» Try it: Search through the entries for the word "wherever" and copy every line that has it.

========================

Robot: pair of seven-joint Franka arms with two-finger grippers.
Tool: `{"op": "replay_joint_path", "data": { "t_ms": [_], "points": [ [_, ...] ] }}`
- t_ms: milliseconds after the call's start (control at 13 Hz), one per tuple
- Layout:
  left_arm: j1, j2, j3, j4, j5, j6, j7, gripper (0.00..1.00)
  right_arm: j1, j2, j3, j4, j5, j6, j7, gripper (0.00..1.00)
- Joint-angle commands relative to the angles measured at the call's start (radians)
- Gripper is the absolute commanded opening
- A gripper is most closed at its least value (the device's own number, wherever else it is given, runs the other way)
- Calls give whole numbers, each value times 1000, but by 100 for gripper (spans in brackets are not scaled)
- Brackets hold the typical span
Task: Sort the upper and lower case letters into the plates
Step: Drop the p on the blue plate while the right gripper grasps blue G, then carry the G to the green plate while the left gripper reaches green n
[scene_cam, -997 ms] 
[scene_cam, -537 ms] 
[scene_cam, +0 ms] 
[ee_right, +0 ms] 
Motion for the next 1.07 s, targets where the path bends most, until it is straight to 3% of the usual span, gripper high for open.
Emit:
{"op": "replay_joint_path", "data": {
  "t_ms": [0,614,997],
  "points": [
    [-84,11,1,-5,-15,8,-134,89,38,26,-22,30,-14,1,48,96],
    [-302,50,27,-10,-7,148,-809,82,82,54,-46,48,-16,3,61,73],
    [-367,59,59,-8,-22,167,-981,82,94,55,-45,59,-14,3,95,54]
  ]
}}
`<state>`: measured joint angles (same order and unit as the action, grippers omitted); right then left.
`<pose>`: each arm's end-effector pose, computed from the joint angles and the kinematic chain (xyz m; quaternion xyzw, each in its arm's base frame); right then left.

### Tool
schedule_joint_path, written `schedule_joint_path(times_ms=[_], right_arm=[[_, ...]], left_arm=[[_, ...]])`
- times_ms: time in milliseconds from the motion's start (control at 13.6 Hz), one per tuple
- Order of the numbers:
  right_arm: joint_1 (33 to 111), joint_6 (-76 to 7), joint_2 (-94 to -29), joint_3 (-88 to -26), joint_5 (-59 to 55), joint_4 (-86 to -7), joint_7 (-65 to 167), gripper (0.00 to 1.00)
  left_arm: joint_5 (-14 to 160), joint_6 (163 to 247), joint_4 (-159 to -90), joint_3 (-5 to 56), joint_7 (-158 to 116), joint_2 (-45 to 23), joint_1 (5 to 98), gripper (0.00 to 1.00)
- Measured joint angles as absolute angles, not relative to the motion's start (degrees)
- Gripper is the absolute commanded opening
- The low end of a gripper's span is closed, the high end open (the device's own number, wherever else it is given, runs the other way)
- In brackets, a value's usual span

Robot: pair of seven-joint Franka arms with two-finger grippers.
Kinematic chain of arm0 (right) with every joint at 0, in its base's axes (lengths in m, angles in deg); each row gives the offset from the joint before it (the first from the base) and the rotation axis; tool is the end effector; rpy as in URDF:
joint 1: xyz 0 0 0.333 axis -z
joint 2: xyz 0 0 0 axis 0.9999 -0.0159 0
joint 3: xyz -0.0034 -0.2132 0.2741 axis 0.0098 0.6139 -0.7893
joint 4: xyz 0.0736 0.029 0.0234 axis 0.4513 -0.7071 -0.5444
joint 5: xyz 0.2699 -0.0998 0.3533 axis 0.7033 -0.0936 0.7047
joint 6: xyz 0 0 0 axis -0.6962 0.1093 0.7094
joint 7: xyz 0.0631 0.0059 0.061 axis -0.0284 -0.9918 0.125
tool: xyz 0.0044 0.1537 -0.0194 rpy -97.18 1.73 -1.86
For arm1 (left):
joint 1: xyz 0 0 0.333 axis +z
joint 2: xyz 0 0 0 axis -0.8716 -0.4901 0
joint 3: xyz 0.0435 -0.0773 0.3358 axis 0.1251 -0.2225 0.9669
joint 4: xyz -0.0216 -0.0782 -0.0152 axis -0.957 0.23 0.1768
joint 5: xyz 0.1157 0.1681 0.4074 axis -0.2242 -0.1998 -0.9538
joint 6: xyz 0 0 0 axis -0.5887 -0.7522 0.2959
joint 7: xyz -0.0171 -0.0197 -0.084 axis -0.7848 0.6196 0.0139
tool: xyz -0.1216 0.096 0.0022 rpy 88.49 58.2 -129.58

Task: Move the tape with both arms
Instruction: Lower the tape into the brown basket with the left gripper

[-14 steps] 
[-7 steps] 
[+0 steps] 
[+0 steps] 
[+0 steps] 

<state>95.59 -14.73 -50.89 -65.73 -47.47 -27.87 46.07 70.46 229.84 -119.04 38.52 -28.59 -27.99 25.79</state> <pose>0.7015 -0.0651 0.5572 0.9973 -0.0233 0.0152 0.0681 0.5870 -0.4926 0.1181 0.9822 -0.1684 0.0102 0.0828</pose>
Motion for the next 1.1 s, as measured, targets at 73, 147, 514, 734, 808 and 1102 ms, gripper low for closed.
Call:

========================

» Exercise output:
- A gripper is most closed at its least value (the device's own number, wherever else it is given, runs the other way)
- The low end of a gripper's span is closed, the high end open (the device's own number, wherever else it is given, runs the other way)

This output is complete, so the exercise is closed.